While Lam still enjoys owning the convenience store, business has toughened up. People management and COVID-19 restrictions during the pandemic have been difficult. On several occasions, he had to step in and defuse an argument that was about to turn into a physical fight, something he never imagined he would have to do when he opened a shop over 30 years ago. Apart from these cases, the community has been very supportive during the pandemic.

Looking ahead, Lam said the store would likely close whenever he decides to retire. His son is 17 and often helps out in the store, but he warned him against taking over the store.

“There’s not a lot of money to own the store, but I’ll keep it open for a while. I like it.”

Goldstream Food Market – 976 Goldstream Avenue, Langford

Jimmy Lam is a busy man.

After doing the Corona Low Cost Foods interview the day before over the phone, we hadn’t met in person. When he rushed out from the back of the store to the counter where I was waiting, I didn’t know who he was. When I introduced myself and he said he was Jimmy Lam, my response was, “Wow, you’re busy; how do you do?”

Lam owns Goldstream and Corona and works there with his brother Nick (who worked in Corona while Lam was at Goldstream.) Lam also runs the U-Haul rental store next door.

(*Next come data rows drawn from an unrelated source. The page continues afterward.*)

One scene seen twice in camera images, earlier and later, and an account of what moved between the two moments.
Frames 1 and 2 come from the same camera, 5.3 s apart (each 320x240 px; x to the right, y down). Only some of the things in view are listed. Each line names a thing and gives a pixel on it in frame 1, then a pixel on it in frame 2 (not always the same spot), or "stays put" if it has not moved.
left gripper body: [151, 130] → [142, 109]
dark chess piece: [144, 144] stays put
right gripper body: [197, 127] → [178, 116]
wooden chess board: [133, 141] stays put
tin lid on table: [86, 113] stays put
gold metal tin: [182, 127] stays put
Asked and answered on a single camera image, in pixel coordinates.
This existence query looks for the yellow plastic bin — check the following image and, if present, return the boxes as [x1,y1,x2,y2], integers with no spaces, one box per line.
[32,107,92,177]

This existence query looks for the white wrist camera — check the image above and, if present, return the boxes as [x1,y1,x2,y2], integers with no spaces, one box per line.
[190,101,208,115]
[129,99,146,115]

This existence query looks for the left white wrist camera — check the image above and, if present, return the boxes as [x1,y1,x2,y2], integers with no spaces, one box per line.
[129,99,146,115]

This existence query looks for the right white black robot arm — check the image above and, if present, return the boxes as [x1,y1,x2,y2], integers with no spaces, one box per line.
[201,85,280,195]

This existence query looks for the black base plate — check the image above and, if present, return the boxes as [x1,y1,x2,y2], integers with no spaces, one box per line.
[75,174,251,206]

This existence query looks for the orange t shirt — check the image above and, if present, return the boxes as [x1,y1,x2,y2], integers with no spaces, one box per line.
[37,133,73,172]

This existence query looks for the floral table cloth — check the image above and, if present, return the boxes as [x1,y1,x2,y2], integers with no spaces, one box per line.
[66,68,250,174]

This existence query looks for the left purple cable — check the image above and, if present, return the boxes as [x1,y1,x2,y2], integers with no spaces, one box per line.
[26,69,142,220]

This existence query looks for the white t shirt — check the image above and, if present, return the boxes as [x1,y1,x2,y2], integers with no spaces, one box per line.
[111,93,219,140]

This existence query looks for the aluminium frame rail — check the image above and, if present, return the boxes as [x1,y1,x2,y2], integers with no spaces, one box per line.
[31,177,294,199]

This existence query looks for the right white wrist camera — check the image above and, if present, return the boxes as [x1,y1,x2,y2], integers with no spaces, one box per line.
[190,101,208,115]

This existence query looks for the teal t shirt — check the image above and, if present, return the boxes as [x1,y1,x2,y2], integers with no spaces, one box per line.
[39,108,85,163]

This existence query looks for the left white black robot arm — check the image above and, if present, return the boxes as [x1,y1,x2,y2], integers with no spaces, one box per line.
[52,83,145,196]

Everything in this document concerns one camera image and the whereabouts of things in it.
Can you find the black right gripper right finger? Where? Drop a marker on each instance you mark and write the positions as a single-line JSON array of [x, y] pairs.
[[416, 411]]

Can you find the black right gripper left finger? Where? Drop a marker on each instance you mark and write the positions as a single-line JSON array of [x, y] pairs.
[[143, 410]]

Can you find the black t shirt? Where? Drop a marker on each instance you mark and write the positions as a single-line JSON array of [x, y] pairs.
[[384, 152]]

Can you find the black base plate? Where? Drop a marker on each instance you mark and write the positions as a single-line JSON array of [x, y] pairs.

“I work seven days a week, I run around like a headless chicken. People say, ‘How do you work so hard?’ But you get used to it. You have to do what you have to do. The only time we come down is when we are sick.

Lam prides himself on his work ethic and customer service. He receives regulars from Langford but also from further afield.

“Sometimes when people go to Corona but don’t see me, they come there instead.”

Devonshire Flower and Food Market – 808 Goldstream Ave., Langford

There have been many changes in Devonshire.

Anoop Dhami says the history of Devonshire, located on Goldstream Avenue near Peatt Road, drew him to the store when he took over in 2019.

“This store has served generations, not just customers, but generations. The grandmothers came, and the grandchildren now come to do their shopping. So this store has history.

Built in 1958, the surroundings of the store have changed a lot. Dhami says he plans to switch stores with Langford. Inside, the Devonshire portion of the store is covered in tarpaulin, where behind Stan (The Reno Man), Hollebone redesigns the store’s appearance. Dhami hopes to turn the business into a tobacco shop, focusing on offering new types of cigarettes and cigars.

“He gets excited when he walks into Costco to see how they do things. He gets to see how they set things up in terms of retail,” Hollebone said.

As the interior changes, the exterior has also changed. Dhami commissioned a painter from Victoria to do a mural on the white wall outside Devonshire, to commemorate part of Devonshire’s history.

“Langford is changing, and so are we. Always keeping old traditions and values ​​but opening up to the new generation.